EXERCISE ▸ The whole of the data is to be reproduced exactly.

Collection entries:
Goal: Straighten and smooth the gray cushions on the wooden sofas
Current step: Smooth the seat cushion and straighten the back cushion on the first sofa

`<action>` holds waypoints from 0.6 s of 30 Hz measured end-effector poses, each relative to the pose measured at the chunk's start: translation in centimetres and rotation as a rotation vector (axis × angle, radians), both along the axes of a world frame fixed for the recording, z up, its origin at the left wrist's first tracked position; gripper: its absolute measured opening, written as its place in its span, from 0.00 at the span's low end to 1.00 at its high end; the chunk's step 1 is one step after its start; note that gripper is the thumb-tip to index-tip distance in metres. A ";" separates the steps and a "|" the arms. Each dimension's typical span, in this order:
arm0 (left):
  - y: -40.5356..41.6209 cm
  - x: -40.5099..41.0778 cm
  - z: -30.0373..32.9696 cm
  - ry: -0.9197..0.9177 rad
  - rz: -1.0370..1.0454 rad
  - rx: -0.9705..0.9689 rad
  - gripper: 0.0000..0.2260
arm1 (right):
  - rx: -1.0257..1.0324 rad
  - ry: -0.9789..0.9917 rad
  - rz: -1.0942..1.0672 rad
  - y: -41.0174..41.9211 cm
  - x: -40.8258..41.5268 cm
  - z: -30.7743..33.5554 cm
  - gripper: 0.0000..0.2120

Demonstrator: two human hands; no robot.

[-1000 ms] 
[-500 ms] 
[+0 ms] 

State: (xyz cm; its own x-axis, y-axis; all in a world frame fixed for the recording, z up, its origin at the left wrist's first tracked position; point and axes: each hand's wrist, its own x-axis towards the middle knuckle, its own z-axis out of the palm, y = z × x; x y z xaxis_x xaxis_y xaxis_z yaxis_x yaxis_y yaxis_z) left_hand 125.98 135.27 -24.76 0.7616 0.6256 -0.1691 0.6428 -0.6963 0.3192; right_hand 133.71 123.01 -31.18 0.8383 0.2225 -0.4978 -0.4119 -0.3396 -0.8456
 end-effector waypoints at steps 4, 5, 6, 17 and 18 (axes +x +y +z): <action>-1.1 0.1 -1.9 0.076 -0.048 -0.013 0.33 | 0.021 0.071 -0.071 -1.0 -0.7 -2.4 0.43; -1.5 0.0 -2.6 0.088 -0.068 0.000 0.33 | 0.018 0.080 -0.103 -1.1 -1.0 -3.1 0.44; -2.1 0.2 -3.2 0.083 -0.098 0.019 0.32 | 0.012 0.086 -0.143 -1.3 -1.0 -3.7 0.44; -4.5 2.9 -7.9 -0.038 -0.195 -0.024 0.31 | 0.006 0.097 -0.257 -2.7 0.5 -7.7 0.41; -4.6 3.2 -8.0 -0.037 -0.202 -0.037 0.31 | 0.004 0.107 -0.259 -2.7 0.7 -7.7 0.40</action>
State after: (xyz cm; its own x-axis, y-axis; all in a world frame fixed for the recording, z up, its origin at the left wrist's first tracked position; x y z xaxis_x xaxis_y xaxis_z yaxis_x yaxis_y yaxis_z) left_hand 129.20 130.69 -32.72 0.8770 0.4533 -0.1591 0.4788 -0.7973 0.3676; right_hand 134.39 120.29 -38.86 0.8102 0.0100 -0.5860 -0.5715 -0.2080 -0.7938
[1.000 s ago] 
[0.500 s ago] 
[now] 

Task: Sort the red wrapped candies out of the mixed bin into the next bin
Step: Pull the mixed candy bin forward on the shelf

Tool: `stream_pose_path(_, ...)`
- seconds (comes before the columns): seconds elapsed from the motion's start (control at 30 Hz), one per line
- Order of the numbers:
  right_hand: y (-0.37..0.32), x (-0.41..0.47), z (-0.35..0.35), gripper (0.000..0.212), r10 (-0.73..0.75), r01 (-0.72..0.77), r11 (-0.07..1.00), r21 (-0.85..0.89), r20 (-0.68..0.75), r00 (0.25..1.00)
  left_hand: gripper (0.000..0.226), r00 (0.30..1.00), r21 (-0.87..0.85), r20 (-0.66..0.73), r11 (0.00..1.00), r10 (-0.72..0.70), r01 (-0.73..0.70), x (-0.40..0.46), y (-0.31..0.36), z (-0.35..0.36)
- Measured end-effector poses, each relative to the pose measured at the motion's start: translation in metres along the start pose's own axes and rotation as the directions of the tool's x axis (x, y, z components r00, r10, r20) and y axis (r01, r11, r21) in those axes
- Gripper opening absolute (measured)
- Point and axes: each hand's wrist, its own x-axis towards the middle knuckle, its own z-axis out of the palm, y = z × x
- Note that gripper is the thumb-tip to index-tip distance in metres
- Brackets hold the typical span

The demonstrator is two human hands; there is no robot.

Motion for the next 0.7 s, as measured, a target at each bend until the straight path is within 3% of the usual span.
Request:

RESULT ▸
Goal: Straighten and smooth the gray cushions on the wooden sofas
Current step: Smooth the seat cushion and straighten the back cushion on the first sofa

`<action>` holds waypoints from 0.6 s of 30 Hz measured end-effector poses, each relative to the pose measured at the chunk's start: translation in centimetres and rotation as a rotation vector (axis × angle, radians), both along the axes of a world frame fixed for the recording, z up, its origin at the left wrist's first tracked position; gripper: its absolute measured opening, written as its place in its span, from 0.00 at the span's low end to 1.00 at its high end; the chunk's step 1 is one step after its start; note that gripper is the thumb-tip to index-tip distance in metres. A ";" separates the steps and a "|" the arms. Each dimension's typical span, in this order:
arm0 (left):
  - y: -40.5356..41.6209 cm
  - x: -40.5099..41.0778 cm
  - z: -30.0373..32.9696 cm
  - ry: -0.9197..0.9177 rad
  - rz: -1.0370..1.0454 rad
  - rx: -0.9705..0.9689 rad
  - gripper: 0.0000..0.2260
arm1 (right):
  - rx: -1.0257..1.0324 rad
  - ry: -0.9789..0.9917 rad
  - rz: -1.0942..1.0672 rad
  - y: -41.0174..41.9211 cm
  - x: -40.8258..41.5268 cm
  - z: -30.7743..33.5554 cm
  - gripper: 0.0000..0.2120

Demonstrator: two human hands; no robot.

[-1000 ms] 
[-500 ms] 
[+0 ms] 

State: (xyz cm; its own x-axis, y-axis; all in a world frame fixed for the recording, z up, its origin at the left wrist's first tracked position; point and axes: each hand's wrist, its own x-axis towards the middle knuckle, its own z-axis out of the palm, y = z × x; x y z xaxis_x xaxis_y xaxis_z yaxis_x yaxis_y yaxis_z) left_hand 125.98 135.27 -24.76 0.7616 0.6256 -0.1691 0.6428 -0.6963 0.3192; right_hand 133.71 123.01 -31.18 0.8383 0.2225 -0.4978 -0.4119 -0.3396 -0.8456
 end-effector waypoints at steps 4, 5, 6, 17 and 18 (axes +x +y +z): <action>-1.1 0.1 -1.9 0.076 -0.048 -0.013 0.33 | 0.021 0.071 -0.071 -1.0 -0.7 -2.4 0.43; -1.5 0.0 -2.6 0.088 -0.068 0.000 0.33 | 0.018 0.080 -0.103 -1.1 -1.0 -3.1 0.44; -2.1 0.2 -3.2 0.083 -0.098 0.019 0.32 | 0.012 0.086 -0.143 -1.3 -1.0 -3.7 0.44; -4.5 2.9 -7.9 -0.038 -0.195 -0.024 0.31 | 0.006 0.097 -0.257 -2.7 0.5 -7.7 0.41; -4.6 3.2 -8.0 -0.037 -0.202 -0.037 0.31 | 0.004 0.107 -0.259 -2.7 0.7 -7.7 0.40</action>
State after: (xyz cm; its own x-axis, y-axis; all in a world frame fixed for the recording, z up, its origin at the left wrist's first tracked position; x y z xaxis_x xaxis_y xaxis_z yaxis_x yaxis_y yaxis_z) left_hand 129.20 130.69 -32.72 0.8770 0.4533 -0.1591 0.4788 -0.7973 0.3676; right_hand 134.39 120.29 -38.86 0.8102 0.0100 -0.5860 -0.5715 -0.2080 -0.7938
[1.000 s ago] 
[0.500 s ago] 
[now] 

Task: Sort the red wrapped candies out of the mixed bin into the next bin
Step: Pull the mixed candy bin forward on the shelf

Tool: `stream_pose_path(_, ...)`
- seconds (comes before the columns): seconds elapsed from the motion's start (control at 30 Hz), one per line
- Order of the numbers:
  right_hand: y (-0.37..0.32), x (-0.41..0.47), z (-0.35..0.35), gripper (0.000..0.212), r10 (-0.73..0.75), r01 (-0.72..0.77), r11 (-0.07..1.00), r21 (-0.85..0.89), r20 (-0.68..0.75), r00 (0.25..1.00)
  left_hand: gripper (0.000..0.226), r00 (0.30..1.00), r21 (-0.87..0.85), r20 (-0.66..0.73), r11 (0.00..1.00), r10 (-0.72..0.70), r01 (-0.73..0.70), x (-0.40..0.46), y (-0.31..0.36), z (-0.35..0.36)
- Measured end-effector poses, each relative to the pose measured at the motion's start: translation in metres along the start pose's own axes and rotation as the directions of the tool's x axis (x, y, z components r00, r10, r20) and y axis (r01, r11, r21) in those axes
- Gripper opening absolute (measured)
- Point and axes: each hand's wrist, its own x-axis towards the middle knuckle, its own z-axis out of the palm, y = z × x
- Note that gripper is the thumb-tip to index-tip distance in metres
- Brackets hold the typical span

The demonstrator is two human hands; there is no robot.

Motion for the next 0.7 s, as measured, a target at each bend until the straight path is within 3% of the usual span.
Request:

The answer was written out completely.